(Voir "La Cabine", avant)
Il est 13h. Pour Chloé, vendeuse dans un magasin branché du marais à Paris, c'est l'heure de la pause. Et ce n'est pas trop tôt. La matinée a été longue, les gens n'en finissaient pas d'entrer, de sortir, d'essayer et de reposer les vêtements. Chloé n'en pouvait plus de plier et replier ces pulls en cachemire tellement fins qu'ils glissent entre les doigts. Elle en a marre de ces clientes jamais contentes, à qui il faut assurer que non, ce modèle n'existe plus en gris souris et que si, ce bleu taupe leur va à merveille. Assez aussi de remettre inlassablement sur leurs cintres les chemises que certaines filles font tomber sans les ramasser. Tiens comme celle-là, ce matin, la boulotte cramoisie qui a accroché tout le portant en allant vers les cabines d'essayage. Complètement idiote d'ailleurs. Quand Chloé lui a proposé de l'aider, elle a bafouillé trois mots et refusé. Elle est finalement repartie avec ce pantalon qui de tout évidence ne lui ira jamais. Les tailles basses, ce n'est pas fait pour les filles aux hanches larges, c'est tout.
Après tout tant pis pour elle, elle n'avait qu'à lui demander. En même temps, si elle veut vraiment être honnête, Chloé doit bien reconnaître qu'elle a été sèche avec elle. Il faut dire qu'avec les grosses, elle n'y arrive pas. Chloé ne saurait pas trop expliquer pourquoi. Elle éprouve un mélange de dégoût et d'envie pour ces filles plantureuses qui s'aventurent dans sa boutique où les tailles dépassent rarement le 40. Elle doit bien admettre qu'elles sont courageuses, parce que franchement, rien n'est fait pour elles, ici. Entre les tops super courts et les pantalons cigarettes, les robes transparentes et les vestes cintrées, Chloé a bien du mal à leur dénicher quelque chose qui pourrait leur convenir. Mais quand elles sortent de la cabine, engoncées et boudinées, Chloé n'y peut rien, ça l'écoeure. C'est toute cette graisse exhibée, ça la met mal à l'aise.
Et pourtant, secrètement, elle les envie. Ces filles là, elles ne se privent de rien, pour être aussi grosses. Elles ne se crèvent sûrement pas pendant leurs jours de congés à enchaîner abdos-fessiers et cardio-training dans des salles qui puent la sueur. Tous ça pour entrer dans ce jean taille 34 que Chloé est obligée d'enfiler le matin pour travailler. On le lui a bien dit à l'entretien d'embauche: "votre minceur est un atout. Mettre nos vêtements en valeur fait partie de votre boulot. Tachez de ne pas grossir, ici on veut des vendeuses qui donnent envie d'acheter". Alors les grosses qu'elle voit s'engouffrer dans la boulangerie en face et ressortir avec des gâteaux dont elle ne se rappelle pas le goût, elle les déteste et les jalouse.

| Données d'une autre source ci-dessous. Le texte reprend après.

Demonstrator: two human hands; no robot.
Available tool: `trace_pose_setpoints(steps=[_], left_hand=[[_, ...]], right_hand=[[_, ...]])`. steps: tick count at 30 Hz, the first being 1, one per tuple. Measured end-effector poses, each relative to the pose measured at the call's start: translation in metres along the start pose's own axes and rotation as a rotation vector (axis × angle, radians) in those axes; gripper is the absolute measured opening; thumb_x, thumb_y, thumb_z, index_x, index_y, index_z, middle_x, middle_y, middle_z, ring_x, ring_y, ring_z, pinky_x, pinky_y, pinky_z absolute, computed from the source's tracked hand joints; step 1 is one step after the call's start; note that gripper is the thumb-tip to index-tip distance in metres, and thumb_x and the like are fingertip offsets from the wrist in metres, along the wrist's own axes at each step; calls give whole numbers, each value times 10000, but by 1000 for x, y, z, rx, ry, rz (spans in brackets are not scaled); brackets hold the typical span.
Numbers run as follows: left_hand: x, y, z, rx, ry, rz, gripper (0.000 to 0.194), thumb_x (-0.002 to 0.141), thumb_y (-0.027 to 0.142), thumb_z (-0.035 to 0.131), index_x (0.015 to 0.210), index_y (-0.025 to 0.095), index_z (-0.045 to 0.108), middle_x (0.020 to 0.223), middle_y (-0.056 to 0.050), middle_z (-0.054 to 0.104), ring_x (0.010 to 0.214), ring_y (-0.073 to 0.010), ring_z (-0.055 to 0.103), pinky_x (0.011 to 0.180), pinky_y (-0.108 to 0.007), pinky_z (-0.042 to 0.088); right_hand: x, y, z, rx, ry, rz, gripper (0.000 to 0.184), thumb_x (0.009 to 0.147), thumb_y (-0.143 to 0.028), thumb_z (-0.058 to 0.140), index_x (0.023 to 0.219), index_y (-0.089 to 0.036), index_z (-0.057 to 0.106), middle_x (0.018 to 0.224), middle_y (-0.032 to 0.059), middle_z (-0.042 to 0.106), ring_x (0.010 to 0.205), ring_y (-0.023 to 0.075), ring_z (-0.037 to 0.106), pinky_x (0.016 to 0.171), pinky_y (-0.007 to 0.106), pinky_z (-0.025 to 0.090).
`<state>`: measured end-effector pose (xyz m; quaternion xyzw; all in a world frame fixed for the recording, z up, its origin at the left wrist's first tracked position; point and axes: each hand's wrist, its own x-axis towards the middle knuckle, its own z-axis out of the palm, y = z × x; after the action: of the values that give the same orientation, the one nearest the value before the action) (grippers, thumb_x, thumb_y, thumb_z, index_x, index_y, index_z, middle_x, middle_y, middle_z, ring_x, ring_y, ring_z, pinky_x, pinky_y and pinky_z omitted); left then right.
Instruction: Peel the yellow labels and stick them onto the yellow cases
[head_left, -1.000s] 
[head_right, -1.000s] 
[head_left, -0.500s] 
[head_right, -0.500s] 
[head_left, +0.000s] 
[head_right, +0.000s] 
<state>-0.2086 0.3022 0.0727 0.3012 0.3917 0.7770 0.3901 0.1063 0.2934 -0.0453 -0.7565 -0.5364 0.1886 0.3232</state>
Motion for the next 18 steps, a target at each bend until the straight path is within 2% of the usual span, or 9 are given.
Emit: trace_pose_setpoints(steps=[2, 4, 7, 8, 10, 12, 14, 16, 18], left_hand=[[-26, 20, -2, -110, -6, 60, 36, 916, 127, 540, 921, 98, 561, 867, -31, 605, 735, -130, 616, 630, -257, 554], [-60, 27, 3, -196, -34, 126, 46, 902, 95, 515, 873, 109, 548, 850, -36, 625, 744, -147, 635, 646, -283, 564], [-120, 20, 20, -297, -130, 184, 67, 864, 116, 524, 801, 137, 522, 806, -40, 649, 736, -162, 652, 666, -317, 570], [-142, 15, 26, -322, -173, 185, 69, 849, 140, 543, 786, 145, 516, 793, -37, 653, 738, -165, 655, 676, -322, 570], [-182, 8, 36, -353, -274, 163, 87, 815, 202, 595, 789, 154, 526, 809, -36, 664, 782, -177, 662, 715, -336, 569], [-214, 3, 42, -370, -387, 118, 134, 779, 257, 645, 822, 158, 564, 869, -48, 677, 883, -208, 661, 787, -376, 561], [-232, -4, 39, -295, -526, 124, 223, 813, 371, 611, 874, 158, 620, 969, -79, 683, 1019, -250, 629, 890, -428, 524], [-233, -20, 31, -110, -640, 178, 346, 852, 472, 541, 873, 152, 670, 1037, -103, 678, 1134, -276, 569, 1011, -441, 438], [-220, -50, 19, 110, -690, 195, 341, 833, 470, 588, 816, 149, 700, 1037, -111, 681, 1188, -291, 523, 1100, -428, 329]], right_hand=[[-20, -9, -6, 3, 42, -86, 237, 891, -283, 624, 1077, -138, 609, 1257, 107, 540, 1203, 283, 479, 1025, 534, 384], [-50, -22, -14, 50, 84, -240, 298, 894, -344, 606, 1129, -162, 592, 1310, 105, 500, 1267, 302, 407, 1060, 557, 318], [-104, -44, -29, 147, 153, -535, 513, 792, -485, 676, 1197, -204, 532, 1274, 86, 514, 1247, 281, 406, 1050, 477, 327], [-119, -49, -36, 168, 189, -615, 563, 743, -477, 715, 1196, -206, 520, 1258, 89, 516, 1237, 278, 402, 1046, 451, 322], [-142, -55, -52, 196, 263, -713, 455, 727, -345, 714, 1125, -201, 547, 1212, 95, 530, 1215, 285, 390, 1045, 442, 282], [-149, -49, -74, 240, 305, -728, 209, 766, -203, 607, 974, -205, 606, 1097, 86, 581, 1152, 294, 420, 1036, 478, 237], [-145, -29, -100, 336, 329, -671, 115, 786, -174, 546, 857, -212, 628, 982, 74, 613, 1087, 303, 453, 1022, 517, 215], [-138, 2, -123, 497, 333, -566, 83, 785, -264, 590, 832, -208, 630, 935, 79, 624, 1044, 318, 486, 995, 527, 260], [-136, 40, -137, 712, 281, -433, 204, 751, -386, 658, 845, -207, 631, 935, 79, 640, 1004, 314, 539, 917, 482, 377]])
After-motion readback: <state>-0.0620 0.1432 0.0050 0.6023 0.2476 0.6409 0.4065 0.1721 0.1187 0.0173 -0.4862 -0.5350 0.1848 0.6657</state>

Si elles pensent qu'elle ne remarque pas leurs regards haineux lorsqu'elles entrent dans son magasin! Elle sait qu'elle est pour elles un objet de convoitise. Mais qu'est-ce qu'elles croient ? Que ses jambes fuselées et son ventre plat sont des cadeaux de la nature ?
Perdue dans ses pensées, Chloé n'a pas vu que le temps passait."Allez, arrête de penser à cette fille", se reprend-elle. "Pendant que tu regrettes de l'avoir regardée de haut, elle est sûrement en train de se baffrer quelque part, alors que toi, tu vas manger une pauvre salade sans sauce en cinq minutes". Chloé passe devant la boulangerie. Les éclairs au chocolat bien alignés lui font de l'oeil, rendant l'idée de la salade encore plus déprimante. "Après tout, pourquoi pas", se dit elle. Pour une fois... L'éclair fond dans la bouche, la crème chocolatée tapisse son palais. Chaque bouchée est un délice, même si un petit arrière goût de culpabilité gache un tout petit peu son plaisir.
La pause est presque finie. Chloé se presse, il lui reste une dernière chose à faire. Elle entre dans le magasin. Personne n'est encore revenu. Chloé entre dans les toilettes. Elle remonte la lunette, se penche en deux et enfonce ses doigts dans sa gorge. L'éclair ne tarde pas à ressortir, il n'était pas bien loin. Chloé vomit en silence, en professionnelle. C'est à peine si quelques larmes tombent dans les toilettes. "Qu'est-ce qu'elle croient, hein ? qu'est ce qu'elles imaginent ?".